In late 2008 and early 2009, ARV shortages swept the Free State, with the South African HIV Clinicians Society estimating that at least 30 people in the province were dying every day because of a lack of essential medication. Now there are fears that history is repeating itself.
"The damage [caused by] these shutdowns is absolutely phenomenal. People die,” says Professor Francois Venter, president of the society.
“People are being told to wait until next year for drugs -- until the beginning of the financial year in April (2010). This will be much too late for many of them. Many are going to die of AIDS-related illnesses,” Mokhalipi told VOA.

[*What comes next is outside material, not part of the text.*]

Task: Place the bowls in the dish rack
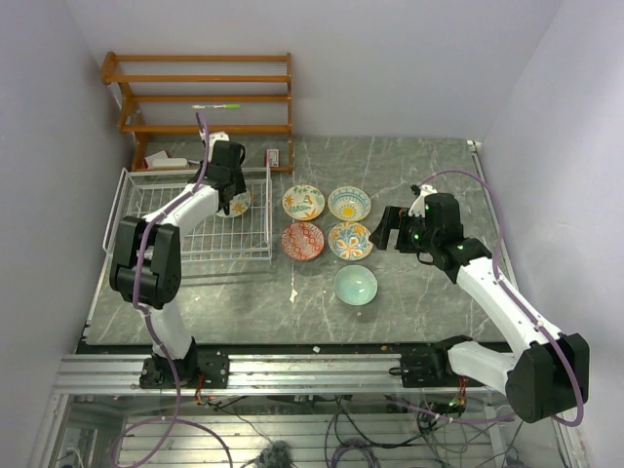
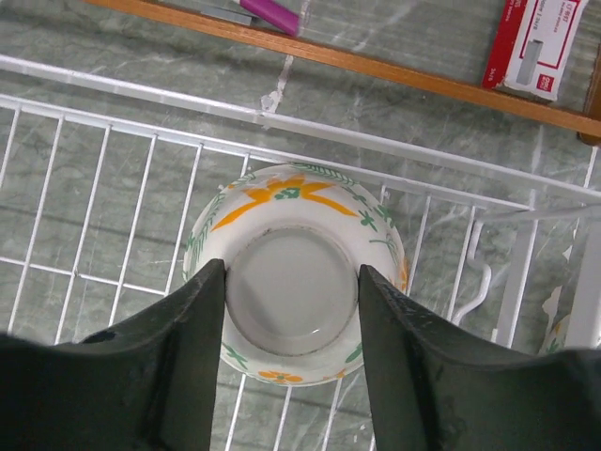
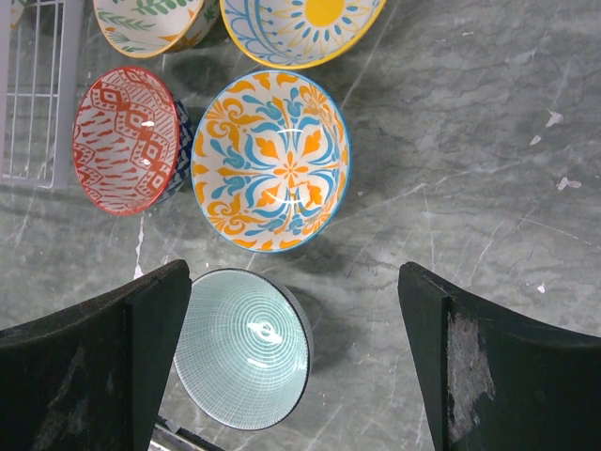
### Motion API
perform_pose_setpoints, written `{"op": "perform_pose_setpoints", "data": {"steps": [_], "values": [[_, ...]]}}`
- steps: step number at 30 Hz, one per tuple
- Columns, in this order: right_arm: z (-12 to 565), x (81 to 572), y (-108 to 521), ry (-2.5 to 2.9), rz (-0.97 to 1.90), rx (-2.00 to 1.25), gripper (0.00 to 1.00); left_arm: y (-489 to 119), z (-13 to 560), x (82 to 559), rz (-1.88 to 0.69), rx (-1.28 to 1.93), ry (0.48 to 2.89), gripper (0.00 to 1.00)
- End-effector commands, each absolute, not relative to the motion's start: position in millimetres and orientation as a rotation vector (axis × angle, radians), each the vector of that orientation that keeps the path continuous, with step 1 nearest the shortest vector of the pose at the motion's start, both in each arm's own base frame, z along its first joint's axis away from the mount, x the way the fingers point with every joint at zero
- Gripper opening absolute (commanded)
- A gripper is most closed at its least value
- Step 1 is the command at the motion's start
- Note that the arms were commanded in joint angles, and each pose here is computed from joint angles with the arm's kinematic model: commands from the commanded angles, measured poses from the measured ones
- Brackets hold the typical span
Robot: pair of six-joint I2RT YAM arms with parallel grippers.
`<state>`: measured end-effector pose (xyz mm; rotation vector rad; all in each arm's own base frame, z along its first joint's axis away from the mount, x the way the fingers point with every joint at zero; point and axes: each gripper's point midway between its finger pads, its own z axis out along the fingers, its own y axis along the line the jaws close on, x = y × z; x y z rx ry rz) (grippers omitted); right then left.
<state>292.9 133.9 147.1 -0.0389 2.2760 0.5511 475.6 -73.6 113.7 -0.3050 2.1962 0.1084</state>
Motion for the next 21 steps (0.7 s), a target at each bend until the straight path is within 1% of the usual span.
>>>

The Free State government is ignoring the unfolding tragedy, says patient advocate Mokhalipi. He says in recent months he sent six letters to the province’s health minister, Sisi Mabe, appealing for help, but they remain unanswered. Mokhalipi says the minister answered a seventh letter after she became aware that the TAC had complained to her boss, provincial premier Ace Magashule.
Mabe then met with the activists, but Mokhalipi says she refused to answer questions about the crisis, demanding “written queries,” to which she has not yet responded.
“It all started a few months back when the TAC exposed the fact that the Free State provincial authorities were failing to put people on treatment, as required by law, and that people were therefore dying. From that time on, they have hated us, because they say we made them look bad,” says Mokhalipi. “But actually they made themselves look bad, through poor planning and misuse of money that was meant to be used to treat sick HIV-positive people.”
The TAC has expressed respect for the National Health Minister Motsoaledi. It has appealed to him to replace ineffective staff inside his provincial health departments through wants the government to assume responsiblity for providing ARVs in the crisis-wracked provinces like the Free State.
Consequences of failure
Thabo Nkwe says the HIV drug shortages, even if resolved “right this minute,” could potentially hurt South Africa’s response to the HIV/AIDS epidemic “for years to come.”
“When people don’t get drugs, and they die, other HIV-infected people say, ‘Why should we test ourselves for HIV if we are going to die anyway?’ And so the disease spreads and spreads,” he says.